Task brief: Restate the listing below word for word, and leave its pictures behind.

Data extract:
○ ○ ○ ○ ○

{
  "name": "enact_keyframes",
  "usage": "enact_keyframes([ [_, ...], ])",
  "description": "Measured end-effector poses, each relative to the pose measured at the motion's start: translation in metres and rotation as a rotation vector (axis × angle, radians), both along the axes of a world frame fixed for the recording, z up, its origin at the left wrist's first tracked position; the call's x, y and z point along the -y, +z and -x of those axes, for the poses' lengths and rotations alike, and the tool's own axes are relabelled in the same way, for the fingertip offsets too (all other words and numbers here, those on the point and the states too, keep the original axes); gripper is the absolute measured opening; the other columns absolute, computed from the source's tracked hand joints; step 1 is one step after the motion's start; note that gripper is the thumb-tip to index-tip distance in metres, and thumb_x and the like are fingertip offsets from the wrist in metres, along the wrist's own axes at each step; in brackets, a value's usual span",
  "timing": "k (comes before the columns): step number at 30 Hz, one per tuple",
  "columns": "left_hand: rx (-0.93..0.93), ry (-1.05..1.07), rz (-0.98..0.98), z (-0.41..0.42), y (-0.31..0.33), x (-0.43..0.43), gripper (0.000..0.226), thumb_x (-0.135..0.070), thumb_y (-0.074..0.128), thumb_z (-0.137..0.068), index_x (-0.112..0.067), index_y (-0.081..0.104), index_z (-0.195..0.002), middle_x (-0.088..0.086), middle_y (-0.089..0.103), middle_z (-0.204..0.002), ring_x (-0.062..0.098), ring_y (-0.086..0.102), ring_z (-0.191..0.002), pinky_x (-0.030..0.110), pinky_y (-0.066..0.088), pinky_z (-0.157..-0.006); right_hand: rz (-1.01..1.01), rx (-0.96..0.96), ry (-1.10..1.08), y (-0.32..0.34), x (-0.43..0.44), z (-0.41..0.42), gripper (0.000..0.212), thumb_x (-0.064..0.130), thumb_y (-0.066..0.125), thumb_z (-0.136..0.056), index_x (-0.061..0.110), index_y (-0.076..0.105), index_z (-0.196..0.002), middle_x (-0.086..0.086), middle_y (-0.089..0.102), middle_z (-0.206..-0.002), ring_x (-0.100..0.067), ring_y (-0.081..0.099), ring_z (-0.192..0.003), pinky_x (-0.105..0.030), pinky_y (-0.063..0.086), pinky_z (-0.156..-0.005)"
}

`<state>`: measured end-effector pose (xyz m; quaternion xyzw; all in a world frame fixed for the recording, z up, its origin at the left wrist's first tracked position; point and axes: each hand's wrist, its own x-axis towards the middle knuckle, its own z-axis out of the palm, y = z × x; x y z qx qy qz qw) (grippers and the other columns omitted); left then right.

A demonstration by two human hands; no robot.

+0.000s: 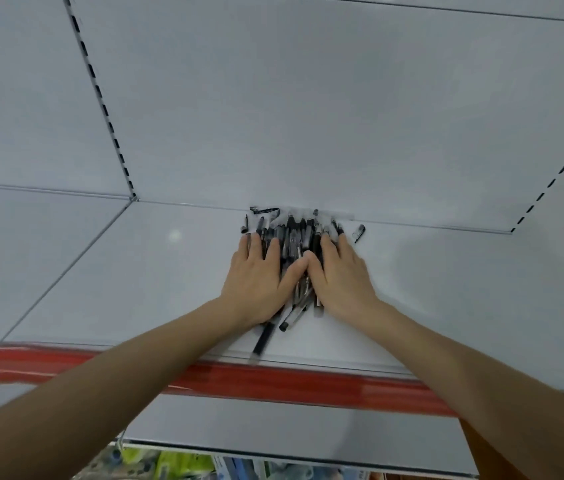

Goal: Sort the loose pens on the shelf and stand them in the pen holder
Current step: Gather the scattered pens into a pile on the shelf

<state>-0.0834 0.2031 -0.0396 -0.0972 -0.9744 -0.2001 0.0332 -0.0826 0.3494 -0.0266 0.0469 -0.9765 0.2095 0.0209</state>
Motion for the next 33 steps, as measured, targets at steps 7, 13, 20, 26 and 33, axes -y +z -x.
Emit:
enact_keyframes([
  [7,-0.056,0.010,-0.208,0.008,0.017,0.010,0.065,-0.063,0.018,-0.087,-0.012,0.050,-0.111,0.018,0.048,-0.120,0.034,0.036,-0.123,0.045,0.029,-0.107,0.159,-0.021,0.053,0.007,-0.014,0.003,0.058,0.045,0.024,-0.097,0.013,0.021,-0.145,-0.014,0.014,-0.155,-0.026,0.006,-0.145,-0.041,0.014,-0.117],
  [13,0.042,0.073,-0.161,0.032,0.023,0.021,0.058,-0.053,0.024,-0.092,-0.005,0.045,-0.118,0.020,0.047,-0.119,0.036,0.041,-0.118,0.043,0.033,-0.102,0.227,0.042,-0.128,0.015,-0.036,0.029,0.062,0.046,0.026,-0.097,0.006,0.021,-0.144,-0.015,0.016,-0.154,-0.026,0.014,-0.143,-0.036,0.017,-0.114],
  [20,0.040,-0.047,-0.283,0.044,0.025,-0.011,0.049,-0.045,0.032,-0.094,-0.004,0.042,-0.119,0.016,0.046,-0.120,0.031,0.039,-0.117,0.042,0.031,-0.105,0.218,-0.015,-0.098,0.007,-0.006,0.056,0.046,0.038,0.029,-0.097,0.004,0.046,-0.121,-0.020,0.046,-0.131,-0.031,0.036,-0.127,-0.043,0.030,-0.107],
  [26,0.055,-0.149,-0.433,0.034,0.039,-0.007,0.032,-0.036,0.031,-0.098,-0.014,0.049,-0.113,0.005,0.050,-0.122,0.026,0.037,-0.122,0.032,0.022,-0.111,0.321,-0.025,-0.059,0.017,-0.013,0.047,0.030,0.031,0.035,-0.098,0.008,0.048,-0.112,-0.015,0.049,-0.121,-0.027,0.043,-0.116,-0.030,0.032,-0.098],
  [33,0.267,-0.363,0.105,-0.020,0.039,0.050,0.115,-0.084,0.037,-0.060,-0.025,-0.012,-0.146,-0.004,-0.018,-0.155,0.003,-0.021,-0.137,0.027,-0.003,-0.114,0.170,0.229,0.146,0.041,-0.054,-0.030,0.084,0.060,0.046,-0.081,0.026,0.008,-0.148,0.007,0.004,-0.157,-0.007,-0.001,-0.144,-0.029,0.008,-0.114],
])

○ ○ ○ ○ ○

Response:
{
  "name": "enact_keyframes",
  "usage": "enact_keyframes([ [_, ...], ])",
  "description": "Measured end-effector poses, each relative to the pose measured at the motion's start: translation in metres and rotation as a rotation vector (axis × angle, radians), both along the axes of a world frame fixed for the recording, z up, its origin at the left wrist's first tracked position; the call's x, y and z point along the -y, +z and -x of those axes, for the poses' lengths and rotations alike, and the tool's own axes are relabelled in the same way, for the fingertip offsets too (all other words and numbers here, those on the point and the states too, keep the original axes); gripper is the absolute measured opening; the other columns absolute, computed from the source's tracked hand joints; step 1 is one step after the motion's start; note that gripper is the thumb-tip to index-tip distance in metres, and thumb_x and the like are fingertip offsets from the wrist in metres, along the wrist's own axes at each step; in brackets, a value's usual span",
  "timing": "k (comes before the columns): step number at 30 Hz, one per tuple",
  "columns": "left_hand: rx (-0.93..0.93), ry (-1.05..1.07), rz (-0.98..0.98), z (-0.41..0.42), y (-0.31..0.33), x (-0.43..0.43), gripper (0.000..0.226), thumb_x (-0.135..0.070), thumb_y (-0.074..0.128), thumb_z (-0.137..0.068), index_x (-0.112..0.067), index_y (-0.081..0.104), index_z (-0.195..0.002), middle_x (-0.088..0.086), middle_y (-0.089..0.103), middle_z (-0.204..0.002), ring_x (-0.062..0.098), ring_y (-0.086..0.102), ring_z (-0.191..0.002), pinky_x (-0.030..0.110), pinky_y (-0.066..0.088), pinky_z (-0.157..-0.006); right_hand: rz (-1.01..1.01), rx (-0.96..0.96), ry (-1.10..1.08), y (-0.32..0.34), x (-0.43..0.44), z (-0.41..0.42), gripper (0.000..0.212), thumb_x (-0.064..0.130), thumb_y (-0.066..0.125), thumb_z (-0.136..0.056), index_x (-0.061..0.110), index_y (-0.076..0.105), index_z (-0.196..0.002), middle_x (-0.086..0.086), middle_y (-0.089..0.102), middle_z (-0.206..-0.002), ring_x (-0.100..0.067), ring_y (-0.081..0.099), ring_z (-0.192..0.003), pinky_x (-0.105..0.030), pinky_y (-0.063..0.086), pinky_z (-0.156..-0.005)"
}

`<state>`: measured end-effector pose (xyz m; quaternion xyzw; all in a world frame fixed for the recording, z up, its origin at the left wrist's first tracked position; point and axes: each hand's wrist, its own x-axis towards the middle knuckle, its own z-axis out of the palm, y = z × x; x y z qx qy qz qw) (grippers and the other columns omitted); left then right.

A demonstration by two human hands; no robot.

+0.000s: 

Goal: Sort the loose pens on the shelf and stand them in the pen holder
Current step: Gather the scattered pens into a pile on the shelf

<state>-0.0834 0.2031 -0.0396 -0.0972 -0.9744 -0.2001 0.0332 -0.0826 0.3494 -0.0266 0.0469 -0.9765 0.2095 0.0209</state>
Motion for the next 33 steps, as measured, targets at steps 7, 13, 20, 26 and 33, axes -y +z -x.
Emit:
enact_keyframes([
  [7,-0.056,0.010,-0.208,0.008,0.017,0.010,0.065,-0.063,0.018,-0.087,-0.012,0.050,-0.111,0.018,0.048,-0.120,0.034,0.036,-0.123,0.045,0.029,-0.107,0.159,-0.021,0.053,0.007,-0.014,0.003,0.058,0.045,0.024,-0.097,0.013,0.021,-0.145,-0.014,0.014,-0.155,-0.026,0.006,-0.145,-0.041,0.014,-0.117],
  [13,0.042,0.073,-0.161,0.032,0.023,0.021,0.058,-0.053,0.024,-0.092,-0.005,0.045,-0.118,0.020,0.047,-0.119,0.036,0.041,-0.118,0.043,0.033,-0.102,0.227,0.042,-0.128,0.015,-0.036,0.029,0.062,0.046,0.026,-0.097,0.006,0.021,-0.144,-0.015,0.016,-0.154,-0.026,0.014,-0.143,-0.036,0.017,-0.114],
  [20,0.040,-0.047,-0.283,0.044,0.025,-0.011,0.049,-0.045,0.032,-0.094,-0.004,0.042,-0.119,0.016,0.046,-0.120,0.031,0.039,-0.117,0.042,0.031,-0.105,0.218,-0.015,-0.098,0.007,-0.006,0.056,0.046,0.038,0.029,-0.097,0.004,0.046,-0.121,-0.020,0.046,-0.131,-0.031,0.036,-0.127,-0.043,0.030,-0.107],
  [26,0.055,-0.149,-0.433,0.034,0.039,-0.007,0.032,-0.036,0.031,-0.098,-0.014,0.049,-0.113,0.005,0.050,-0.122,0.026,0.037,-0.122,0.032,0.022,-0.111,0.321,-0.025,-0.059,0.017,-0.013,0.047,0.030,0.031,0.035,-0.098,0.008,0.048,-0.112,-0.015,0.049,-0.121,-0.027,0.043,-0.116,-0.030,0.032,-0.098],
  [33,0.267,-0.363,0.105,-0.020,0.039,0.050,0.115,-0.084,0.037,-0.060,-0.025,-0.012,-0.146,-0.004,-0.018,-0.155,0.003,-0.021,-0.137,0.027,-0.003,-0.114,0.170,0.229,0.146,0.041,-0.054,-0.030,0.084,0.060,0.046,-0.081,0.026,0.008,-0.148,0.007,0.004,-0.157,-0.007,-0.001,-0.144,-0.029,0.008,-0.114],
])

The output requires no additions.